## Requirement
First find the line with "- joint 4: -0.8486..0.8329" in the entries below, then set down exactly every line through the line with "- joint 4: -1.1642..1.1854", that line included.

Dataset items
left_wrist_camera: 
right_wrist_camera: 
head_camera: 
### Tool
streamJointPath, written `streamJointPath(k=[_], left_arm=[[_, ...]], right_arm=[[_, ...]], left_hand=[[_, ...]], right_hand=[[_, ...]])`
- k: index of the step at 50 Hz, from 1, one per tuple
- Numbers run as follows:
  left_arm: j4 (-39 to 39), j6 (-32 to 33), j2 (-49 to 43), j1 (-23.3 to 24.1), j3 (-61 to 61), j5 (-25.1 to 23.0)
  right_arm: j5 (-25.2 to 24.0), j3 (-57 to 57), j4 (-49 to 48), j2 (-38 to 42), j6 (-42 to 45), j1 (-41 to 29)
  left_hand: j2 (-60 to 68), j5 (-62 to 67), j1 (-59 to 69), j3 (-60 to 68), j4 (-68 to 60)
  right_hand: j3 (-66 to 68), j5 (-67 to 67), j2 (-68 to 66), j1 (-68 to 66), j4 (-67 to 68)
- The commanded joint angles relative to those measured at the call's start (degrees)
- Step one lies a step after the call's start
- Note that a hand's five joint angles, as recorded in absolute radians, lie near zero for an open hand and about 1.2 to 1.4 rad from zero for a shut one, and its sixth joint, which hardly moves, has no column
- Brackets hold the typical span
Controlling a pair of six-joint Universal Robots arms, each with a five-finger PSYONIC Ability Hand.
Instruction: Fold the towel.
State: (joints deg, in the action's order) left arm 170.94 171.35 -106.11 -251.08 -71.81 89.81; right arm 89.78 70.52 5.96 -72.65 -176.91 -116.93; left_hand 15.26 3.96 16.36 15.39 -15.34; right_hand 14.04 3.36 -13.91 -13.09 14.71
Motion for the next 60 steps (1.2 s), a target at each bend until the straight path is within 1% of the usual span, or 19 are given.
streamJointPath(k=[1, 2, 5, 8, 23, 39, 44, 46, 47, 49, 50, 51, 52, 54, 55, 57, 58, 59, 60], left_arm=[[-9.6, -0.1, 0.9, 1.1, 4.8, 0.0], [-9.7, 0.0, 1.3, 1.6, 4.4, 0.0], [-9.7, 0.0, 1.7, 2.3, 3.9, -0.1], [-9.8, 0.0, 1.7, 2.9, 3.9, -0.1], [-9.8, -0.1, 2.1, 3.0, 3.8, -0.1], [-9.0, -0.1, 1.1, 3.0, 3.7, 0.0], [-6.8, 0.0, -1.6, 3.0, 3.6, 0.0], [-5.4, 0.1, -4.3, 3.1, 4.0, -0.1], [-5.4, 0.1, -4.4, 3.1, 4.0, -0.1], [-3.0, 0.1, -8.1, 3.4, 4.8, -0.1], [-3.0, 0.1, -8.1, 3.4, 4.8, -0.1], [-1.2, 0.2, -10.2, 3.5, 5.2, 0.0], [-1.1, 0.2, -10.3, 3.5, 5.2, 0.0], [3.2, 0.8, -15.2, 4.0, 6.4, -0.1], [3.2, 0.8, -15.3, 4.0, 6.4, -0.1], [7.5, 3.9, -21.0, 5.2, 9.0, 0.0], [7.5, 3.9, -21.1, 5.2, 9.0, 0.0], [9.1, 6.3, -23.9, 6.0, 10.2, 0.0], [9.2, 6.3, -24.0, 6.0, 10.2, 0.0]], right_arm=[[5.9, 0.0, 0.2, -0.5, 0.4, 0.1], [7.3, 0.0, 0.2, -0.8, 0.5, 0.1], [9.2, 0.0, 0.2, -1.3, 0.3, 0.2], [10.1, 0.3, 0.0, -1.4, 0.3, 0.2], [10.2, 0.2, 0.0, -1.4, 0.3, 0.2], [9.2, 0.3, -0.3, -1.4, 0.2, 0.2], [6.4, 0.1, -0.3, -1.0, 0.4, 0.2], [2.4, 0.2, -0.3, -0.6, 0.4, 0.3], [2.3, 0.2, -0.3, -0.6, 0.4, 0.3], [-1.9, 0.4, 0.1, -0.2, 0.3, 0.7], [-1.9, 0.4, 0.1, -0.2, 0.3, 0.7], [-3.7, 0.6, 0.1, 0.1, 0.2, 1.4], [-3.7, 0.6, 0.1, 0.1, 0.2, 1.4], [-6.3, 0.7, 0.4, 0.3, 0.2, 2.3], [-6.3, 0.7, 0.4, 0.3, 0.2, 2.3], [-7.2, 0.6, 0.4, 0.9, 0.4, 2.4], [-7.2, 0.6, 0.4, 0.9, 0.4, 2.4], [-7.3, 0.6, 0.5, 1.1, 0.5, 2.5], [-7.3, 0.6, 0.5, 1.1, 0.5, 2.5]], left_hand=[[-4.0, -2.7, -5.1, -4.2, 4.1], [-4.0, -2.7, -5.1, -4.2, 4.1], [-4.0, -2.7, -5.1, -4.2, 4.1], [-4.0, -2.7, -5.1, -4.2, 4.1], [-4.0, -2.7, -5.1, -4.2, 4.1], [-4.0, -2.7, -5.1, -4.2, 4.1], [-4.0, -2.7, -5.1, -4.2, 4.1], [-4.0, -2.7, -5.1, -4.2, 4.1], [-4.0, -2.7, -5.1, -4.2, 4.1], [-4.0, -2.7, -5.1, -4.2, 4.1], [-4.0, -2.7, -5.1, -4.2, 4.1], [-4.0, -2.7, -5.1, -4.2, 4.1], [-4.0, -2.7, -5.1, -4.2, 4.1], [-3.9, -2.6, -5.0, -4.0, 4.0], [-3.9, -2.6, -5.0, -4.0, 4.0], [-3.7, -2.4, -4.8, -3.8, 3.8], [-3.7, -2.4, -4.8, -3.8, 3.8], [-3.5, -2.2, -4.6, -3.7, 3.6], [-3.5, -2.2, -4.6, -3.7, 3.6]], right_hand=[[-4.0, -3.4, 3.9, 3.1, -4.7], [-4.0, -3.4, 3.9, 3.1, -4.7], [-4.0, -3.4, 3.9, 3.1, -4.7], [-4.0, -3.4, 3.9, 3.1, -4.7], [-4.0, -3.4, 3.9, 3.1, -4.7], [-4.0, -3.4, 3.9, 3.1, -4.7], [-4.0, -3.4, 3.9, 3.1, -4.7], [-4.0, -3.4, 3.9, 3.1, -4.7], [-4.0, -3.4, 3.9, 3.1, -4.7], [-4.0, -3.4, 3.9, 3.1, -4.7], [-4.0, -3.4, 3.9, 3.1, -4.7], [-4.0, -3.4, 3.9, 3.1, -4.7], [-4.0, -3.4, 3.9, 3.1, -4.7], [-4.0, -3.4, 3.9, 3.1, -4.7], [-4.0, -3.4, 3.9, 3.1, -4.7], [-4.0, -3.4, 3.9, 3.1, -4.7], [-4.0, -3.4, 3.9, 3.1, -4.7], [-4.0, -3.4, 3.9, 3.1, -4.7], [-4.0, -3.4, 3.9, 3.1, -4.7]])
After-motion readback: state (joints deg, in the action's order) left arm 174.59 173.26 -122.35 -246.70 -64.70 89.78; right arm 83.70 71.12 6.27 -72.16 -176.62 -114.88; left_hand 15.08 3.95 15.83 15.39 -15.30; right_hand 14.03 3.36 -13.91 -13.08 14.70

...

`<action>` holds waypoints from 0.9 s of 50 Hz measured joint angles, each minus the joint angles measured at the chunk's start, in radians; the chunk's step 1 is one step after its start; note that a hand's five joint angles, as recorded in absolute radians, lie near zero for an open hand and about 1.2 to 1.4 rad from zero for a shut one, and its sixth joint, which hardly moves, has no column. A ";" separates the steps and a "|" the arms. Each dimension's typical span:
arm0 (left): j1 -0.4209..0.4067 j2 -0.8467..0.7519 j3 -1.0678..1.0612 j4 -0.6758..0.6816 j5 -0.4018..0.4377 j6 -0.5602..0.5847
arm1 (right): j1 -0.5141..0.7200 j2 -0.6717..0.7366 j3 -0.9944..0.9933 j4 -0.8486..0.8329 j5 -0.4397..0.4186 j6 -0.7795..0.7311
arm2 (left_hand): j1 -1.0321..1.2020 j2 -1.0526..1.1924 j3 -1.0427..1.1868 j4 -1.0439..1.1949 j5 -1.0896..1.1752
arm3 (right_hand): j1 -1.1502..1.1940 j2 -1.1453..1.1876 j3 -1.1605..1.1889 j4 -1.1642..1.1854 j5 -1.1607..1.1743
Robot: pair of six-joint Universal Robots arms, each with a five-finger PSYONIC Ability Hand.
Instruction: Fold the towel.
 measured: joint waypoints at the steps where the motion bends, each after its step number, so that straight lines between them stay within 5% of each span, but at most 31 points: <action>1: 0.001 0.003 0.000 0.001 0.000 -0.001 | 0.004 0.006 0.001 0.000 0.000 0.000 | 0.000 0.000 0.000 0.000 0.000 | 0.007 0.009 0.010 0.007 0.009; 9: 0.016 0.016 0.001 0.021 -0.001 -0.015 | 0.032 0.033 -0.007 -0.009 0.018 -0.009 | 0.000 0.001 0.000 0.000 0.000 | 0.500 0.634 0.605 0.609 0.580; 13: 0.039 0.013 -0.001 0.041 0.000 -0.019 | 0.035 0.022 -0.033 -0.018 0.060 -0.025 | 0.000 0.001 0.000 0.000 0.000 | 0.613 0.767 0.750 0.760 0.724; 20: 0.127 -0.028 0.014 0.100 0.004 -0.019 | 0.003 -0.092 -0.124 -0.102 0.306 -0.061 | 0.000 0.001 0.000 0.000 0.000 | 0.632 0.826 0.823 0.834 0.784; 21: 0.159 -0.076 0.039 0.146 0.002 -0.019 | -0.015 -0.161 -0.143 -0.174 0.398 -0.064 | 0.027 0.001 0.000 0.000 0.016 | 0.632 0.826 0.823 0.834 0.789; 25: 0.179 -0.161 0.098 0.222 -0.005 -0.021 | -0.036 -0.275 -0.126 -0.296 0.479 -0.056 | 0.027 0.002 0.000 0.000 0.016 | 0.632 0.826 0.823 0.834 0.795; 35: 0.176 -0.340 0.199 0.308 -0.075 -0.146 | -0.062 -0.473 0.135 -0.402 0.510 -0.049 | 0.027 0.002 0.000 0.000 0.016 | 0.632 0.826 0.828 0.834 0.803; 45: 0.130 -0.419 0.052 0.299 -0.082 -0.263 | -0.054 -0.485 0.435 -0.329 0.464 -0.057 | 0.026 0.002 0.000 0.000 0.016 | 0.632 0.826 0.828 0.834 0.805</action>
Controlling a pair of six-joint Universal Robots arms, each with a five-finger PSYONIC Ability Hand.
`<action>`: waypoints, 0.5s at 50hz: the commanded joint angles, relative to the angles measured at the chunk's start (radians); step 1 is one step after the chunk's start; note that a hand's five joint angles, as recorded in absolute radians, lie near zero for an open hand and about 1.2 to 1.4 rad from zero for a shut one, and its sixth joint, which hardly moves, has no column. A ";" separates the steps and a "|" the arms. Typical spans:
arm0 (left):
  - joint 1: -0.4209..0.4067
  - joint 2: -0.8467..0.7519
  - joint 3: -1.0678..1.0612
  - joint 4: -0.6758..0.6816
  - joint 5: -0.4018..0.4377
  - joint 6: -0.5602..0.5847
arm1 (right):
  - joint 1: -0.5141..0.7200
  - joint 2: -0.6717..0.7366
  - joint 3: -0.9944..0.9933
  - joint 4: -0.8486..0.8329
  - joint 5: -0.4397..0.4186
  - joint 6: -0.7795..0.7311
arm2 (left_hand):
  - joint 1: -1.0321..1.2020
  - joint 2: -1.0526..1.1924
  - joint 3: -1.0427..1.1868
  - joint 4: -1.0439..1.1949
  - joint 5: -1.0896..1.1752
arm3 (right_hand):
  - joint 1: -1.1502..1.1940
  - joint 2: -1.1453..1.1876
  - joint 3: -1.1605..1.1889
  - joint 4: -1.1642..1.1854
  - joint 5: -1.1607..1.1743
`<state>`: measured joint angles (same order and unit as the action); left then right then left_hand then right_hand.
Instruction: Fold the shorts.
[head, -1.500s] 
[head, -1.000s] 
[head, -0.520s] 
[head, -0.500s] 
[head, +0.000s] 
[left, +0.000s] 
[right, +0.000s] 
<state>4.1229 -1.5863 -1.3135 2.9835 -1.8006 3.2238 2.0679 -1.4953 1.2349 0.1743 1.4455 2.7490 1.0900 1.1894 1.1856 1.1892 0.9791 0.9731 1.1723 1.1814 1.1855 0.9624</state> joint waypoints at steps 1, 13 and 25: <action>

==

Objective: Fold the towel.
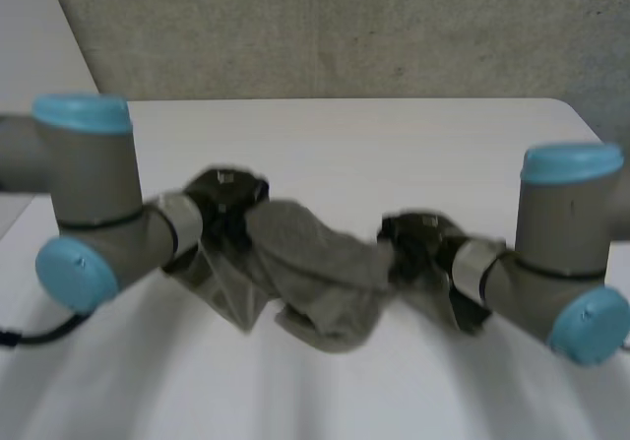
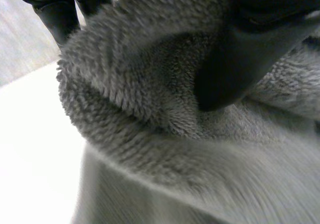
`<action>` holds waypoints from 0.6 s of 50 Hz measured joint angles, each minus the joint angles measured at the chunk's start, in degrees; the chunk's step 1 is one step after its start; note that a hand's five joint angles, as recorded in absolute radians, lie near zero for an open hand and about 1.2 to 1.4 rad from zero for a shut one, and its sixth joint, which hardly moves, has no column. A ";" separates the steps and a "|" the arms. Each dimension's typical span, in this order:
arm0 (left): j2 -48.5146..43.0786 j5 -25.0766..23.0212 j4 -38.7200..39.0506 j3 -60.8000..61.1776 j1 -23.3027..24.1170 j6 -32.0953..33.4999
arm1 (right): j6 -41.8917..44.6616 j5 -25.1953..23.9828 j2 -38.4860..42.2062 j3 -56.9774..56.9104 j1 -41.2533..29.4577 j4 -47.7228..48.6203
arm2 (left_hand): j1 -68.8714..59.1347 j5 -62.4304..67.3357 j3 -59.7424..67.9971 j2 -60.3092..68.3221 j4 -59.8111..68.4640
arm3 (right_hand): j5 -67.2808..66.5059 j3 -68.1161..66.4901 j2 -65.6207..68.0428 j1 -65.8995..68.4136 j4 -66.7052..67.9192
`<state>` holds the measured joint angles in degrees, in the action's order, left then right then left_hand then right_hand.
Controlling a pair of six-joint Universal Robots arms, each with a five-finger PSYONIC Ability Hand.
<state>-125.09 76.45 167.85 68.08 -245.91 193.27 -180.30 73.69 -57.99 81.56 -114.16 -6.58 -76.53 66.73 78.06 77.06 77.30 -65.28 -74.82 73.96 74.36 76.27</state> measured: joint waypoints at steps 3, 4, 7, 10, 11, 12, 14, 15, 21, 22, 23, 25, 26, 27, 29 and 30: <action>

## Answer to this exercise
  - joint 4: -0.8486..0.8329
  - joint 5: -0.4397..0.4186
  - joint 6: -0.7795..0.7311
arm2 (left_hand):
  - joint 1: -1.0321..1.2020
  - joint 2: -1.0526..1.1924
  - joint 3: -1.0427..1.1868
  - joint 4: -1.0439..1.1949
  - joint 5: -1.0896..1.1752
arm3 (right_hand):
  - joint 1: -1.1502..1.1940
  - joint 2: -1.1453..1.1876
  - joint 3: -1.1605..1.1889
  - joint 4: -1.1642..1.1854

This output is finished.